### PROMPT
Repeat the lines of the data that follow, please, starting at the first and stopping after the one with "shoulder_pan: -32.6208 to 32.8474".

[RECORDS SHOWN — start]

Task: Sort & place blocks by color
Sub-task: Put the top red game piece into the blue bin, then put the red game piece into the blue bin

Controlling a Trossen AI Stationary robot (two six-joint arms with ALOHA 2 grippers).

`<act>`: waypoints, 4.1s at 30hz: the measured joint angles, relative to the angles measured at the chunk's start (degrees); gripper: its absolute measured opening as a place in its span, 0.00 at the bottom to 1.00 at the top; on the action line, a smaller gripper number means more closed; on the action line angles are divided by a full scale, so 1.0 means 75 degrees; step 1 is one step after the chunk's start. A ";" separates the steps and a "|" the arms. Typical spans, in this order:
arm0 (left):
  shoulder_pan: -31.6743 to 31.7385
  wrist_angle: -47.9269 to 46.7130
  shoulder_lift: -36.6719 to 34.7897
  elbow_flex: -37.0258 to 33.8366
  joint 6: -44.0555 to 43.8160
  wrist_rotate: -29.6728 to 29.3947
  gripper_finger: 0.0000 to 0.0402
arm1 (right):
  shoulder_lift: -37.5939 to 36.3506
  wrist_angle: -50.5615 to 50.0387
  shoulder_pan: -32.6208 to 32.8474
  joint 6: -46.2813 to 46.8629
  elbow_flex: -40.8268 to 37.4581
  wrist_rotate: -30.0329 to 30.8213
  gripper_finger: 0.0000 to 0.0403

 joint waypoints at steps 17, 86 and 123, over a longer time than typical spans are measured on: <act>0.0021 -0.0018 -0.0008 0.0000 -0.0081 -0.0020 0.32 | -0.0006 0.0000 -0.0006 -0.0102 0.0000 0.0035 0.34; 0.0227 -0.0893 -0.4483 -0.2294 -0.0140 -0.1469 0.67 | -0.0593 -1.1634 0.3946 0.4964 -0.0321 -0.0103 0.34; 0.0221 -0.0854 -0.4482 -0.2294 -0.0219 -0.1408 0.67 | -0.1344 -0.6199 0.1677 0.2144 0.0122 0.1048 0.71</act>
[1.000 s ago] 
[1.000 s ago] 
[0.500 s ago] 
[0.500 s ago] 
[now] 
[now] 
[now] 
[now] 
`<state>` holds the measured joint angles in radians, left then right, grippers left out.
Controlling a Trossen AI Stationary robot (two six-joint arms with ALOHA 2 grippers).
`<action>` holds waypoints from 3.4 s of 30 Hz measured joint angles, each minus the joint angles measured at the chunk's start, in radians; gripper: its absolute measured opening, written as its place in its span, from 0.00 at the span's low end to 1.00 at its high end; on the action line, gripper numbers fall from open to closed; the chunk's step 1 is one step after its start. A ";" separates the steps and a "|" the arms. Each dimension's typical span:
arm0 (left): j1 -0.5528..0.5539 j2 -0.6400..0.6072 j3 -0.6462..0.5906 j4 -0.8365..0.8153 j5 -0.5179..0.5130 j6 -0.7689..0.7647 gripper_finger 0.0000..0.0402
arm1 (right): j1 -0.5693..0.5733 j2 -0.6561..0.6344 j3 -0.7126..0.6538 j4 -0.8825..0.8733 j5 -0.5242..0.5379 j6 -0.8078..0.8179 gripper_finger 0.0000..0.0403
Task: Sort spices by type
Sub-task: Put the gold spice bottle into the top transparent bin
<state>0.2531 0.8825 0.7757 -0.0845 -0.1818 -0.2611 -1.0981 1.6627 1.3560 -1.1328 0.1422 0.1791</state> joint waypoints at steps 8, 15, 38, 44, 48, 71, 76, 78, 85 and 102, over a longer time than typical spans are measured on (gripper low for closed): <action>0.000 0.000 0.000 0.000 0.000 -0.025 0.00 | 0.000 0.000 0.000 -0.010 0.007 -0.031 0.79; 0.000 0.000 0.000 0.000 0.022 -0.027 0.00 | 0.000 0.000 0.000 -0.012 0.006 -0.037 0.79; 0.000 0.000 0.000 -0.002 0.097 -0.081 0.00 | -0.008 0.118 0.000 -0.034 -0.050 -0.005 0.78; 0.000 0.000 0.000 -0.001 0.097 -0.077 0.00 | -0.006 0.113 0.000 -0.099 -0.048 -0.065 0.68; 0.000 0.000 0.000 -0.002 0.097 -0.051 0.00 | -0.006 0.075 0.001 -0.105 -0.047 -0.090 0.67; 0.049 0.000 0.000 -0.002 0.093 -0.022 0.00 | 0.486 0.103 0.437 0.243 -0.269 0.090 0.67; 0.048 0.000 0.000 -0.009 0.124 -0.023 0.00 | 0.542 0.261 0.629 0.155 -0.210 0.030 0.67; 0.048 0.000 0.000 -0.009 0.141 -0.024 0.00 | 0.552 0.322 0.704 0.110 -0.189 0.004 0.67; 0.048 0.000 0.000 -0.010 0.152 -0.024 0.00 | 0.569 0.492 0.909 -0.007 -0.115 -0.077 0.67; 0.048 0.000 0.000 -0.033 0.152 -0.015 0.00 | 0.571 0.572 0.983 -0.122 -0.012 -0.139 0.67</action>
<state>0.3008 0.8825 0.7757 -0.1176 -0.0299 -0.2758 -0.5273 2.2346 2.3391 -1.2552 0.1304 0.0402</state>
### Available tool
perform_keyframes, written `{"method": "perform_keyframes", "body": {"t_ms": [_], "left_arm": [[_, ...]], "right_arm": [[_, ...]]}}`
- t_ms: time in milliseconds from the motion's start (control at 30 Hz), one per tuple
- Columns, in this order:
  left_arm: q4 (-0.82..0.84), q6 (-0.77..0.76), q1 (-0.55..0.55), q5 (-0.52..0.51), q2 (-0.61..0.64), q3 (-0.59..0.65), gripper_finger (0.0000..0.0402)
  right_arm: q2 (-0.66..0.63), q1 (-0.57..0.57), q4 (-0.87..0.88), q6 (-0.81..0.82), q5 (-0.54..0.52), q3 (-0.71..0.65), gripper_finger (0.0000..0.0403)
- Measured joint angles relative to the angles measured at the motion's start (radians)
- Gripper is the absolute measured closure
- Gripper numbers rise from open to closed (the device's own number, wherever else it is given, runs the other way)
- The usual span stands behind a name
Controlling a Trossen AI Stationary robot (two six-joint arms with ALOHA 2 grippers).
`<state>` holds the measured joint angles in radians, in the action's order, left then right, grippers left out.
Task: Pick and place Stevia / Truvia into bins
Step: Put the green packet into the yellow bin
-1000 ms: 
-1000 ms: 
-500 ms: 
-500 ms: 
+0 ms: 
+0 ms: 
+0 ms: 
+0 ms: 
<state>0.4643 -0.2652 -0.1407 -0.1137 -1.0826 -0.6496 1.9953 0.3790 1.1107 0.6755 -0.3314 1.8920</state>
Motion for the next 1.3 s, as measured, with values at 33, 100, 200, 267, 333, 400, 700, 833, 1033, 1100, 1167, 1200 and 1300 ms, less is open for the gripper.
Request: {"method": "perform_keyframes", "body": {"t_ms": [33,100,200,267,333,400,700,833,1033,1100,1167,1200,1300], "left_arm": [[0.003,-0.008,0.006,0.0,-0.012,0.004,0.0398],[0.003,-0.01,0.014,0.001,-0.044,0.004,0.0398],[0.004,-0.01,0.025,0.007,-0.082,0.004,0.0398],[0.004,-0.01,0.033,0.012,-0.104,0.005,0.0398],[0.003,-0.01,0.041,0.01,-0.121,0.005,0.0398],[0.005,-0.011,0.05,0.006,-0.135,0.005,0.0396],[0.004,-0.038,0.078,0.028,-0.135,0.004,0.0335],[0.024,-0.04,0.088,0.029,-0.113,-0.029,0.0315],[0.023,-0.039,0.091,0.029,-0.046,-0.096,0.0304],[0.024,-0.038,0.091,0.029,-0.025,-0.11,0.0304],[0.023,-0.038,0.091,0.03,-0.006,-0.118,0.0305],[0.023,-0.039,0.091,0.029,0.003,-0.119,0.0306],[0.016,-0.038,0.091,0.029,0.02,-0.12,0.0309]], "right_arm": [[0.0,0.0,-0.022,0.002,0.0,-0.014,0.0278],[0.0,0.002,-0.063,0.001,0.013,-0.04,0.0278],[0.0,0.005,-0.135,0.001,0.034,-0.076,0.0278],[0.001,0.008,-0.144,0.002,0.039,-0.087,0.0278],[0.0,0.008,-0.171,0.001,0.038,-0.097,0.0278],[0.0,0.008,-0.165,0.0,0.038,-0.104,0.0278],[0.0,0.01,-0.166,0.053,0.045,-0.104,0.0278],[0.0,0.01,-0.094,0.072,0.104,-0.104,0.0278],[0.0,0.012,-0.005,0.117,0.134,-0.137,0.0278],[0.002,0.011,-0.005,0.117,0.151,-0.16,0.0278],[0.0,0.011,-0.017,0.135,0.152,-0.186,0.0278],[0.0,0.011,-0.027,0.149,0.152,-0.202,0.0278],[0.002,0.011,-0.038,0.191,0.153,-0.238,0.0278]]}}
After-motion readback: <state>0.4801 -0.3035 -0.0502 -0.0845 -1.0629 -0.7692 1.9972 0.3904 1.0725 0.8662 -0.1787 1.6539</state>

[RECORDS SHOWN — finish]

### SOLVED PROBLEM
Task: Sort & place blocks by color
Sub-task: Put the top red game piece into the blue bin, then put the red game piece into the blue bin

Controlling a Trossen AI Stationary robot (two six-joint arms with ALOHA 2 grippers).

`<act>`: waypoints, 4.1s at 30hz: the measured joint angles, relative to the angles measured at the chunk's start (degrees); gripper: its absolute measured opening as a place in its span, 0.00 at the bottom to 1.00 at the top; on the action line, a smaller gripper number means more closed; on the action line angles are divided by a full scale, so 1.0 means 75 degrees; step 1 is one step after the chunk's start. A ";" separates the steps and a "|" the arms. Typical spans, in this order:
arm0 (left):
  shoulder_pan: -31.6743 to 31.7385
  wrist_angle: -47.9269 to 46.7130
  shoulder_lift: -36.6719 to 34.7897
  elbow_flex: -37.0258 to 33.8366
  joint 6: -44.0555 to 43.8160
  wrist_rotate: -29.6728 to 29.3947
  gripper_finger: 0.0000 to 0.0402
arm1 (right):
  shoulder_lift: -37.5939 to 36.3506
  wrist_angle: -50.5615 to 50.0387
  shoulder_pan: -32.6208 to 32.8474

There is nothing more to add to the answer.